Двери зала отворились, и на пороге вдруг предстала какая-то… бабуся, скудно одетая, с крестьянским платком на голове. «Графиня», — шепнул Восторгов, и тут словно лукавый подпихнул Гришку в бок — он сразу же наорал на Игнатьеву:

— Ты что, ведьма старая? Гляди, какой срам по стенкам развесила… от беса это у тебя, от беса! Небось за едину таку картинку мужик корову бы себе справил, а ты… Смотри, — сказал ей Распутин, — я наваждение-то разом прикрою!

И яростно перекрестил Нану возле розового пупка.

Старая графиня нижайше ему поклонилась:

— Прости, батюшка Григорий. Ужо вот я скажу своим людям, чтобы блудодейку на чердак вынесли. Уж ты не гневайся на меня.

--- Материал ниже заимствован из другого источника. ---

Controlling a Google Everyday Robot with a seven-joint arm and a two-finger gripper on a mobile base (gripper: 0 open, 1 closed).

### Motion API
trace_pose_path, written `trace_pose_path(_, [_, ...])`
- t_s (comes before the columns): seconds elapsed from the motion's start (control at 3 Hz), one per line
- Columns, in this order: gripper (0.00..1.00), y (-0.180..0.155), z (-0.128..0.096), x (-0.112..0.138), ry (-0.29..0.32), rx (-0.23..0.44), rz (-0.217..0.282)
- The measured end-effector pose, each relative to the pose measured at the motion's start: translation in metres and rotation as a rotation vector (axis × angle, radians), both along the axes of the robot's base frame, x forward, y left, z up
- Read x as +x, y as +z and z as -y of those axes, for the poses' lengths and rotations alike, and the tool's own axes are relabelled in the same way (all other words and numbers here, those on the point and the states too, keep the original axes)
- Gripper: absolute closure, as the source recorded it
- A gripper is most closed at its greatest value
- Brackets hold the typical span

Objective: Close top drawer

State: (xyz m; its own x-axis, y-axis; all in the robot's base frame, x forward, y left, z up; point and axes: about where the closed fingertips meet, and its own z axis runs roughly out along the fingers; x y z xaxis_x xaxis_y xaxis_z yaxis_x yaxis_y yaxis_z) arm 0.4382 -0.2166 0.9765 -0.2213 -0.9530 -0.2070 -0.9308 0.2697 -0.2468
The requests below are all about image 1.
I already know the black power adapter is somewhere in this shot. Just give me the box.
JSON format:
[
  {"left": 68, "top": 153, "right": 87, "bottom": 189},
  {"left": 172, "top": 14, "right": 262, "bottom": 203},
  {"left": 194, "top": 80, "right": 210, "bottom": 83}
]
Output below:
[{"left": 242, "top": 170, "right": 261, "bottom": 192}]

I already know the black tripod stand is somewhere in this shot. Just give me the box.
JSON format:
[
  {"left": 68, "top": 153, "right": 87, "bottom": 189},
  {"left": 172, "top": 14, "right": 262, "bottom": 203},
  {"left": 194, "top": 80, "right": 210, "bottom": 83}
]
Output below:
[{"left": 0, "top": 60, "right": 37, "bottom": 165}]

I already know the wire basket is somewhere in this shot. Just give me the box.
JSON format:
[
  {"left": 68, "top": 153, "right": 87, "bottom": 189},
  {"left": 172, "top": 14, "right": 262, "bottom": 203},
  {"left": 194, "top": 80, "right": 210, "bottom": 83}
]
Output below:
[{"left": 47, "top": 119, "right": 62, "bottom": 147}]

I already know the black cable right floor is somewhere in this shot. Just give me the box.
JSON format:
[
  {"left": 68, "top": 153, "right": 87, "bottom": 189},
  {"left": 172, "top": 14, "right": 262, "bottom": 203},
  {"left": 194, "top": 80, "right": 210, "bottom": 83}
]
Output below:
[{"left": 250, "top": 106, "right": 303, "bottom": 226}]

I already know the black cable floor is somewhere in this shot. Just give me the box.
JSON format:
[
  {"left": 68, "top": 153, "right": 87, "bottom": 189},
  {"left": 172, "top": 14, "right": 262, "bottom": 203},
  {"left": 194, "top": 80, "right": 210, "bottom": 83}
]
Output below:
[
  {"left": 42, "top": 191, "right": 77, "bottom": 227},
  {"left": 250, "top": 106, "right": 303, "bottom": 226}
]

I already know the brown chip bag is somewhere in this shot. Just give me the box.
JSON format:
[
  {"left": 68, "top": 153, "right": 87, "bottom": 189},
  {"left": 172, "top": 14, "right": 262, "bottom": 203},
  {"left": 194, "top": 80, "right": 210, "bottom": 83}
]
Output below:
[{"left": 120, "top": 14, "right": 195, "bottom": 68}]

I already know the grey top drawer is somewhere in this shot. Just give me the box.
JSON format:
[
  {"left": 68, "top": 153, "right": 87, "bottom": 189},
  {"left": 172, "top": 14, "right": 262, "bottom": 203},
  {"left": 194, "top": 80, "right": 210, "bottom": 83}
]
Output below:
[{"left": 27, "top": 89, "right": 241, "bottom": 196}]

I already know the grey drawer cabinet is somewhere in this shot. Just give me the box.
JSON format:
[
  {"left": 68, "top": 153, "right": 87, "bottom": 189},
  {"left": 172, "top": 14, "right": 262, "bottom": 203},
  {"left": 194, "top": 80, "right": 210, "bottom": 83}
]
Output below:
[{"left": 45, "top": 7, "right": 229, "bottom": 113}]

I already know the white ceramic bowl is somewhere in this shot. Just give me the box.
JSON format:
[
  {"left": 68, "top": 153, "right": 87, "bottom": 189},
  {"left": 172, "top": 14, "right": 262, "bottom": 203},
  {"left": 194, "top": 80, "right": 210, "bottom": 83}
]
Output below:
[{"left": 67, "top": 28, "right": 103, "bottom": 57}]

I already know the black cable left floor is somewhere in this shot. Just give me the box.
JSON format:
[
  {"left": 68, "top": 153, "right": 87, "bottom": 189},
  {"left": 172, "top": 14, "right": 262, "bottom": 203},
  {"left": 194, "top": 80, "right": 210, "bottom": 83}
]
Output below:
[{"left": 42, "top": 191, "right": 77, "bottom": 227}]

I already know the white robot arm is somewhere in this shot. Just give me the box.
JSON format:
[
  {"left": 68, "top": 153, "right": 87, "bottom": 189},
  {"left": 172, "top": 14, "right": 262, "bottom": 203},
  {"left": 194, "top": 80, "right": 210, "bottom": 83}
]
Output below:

Распутин одернул поясок, тронул рукава рубахи.

— Ладно, — сказал. — Веди уж… чего там!

В растворе позлащенных дверей виднелись головы гостей, на столе попыхивал паром медный самовар, неопрятной грудой, словно в худом трактире, лежали простонародные баранки… Распутин, поскрипывая сапогами, шагал к столу, легко и пружинисто, и в этот момент сам чувствовал, что он — молодец!

3. «НАНА» УЖЕ ТРЕСНУЛА

Гости графини еще не успели к нему присмотреться, когда Распутин ловким взором конокрада, оценивающим чужую лошадь, которую непременно надо украсть, уже оценил их всех сразу и теперь приближался к ним, часто приседая, потом резко выпрямлялся, и ладони его сочно пришлепывали по коленям. Сейчас он был похож на орангутанга, спрыгнувшего с дерева и решившего прогуляться по земле. Внезапно ощутив свою силу (и свою власть над этими людишками, ждавшими его!), он уже выпал из-под опеки Восторгова, заговорив так, как ему хотелось — почти бездумно:

— Чаек пьете… ну-ну, лакайте. Чай — травка божия. Ты замужня? А почто без мужа приволоклась? Вот бы я поглядел на вас, на обоих-то…

Нехорошо, мать, нехорошо, — сказал он, остановясь подле Головиной. — Нешто так жить можно? (Головина страшно испугалась.) Смотрикась, какая ты баба вредная… Но обидой ничего не исправишь. Не обижай! Любовью надоть… любовью, дура ты! Да что с тобой толковать? Все едино не поймешь…

И пошел дальше, поскрипывая. Еще на Москве убедился Гришка, что грубейшее «ты» звучит убедительнее обращения на «вы». В этот момент речь его обрела соль и перец.

— Ну ты! Кобыла шалая, — облаял он нервную Лохтину. — Курдюком-то не крути, а сиди смиренно, коли я с тобой говорю. Возжа, што ли, под хвост тебе попала?

— Благослови, батюшка, — взрыднула Лохтина.

— Это потом… — небрежно отмахнулся Распутин.

Пистолькорс, повидавший немало медиумов, магов и спиритов, смотрел на Гришку в изумлении: такого хама он еще не видывал.

— А кулаки-то у тебя… ого, какие! Пистолькорс словно и ждал, что его похвалят:

— Этими руками задушил я пятнадцать латышей.

— За что?

— Бунтовали! Задушу, бывало, и в журнал себе вписываю: имя, фамилию, возраст, женат, холост…

— Зачем?

— Для памяти! Попалась мне знаменитая рижская красавица Ревекка Рабонен, дочь пастора, еще девчонкой путалась с социалистами. Я отвел ее в казарму. Что хотите, говорю, то с ней и делайте. Но солдаты — дрянь. Взяли и отпустили ее. Я выскочил… вижу, бежит моя красотка через картофельное поле. Я — за ней! Догнал. Шашку выхватил. Как полосну по затылку… в картошку и зарылась. Только, помню, косы у нее разлетелись…

Распутин сунул землистые ладони за поясок.

— Ну и сволочь же ты! — произнес он четко.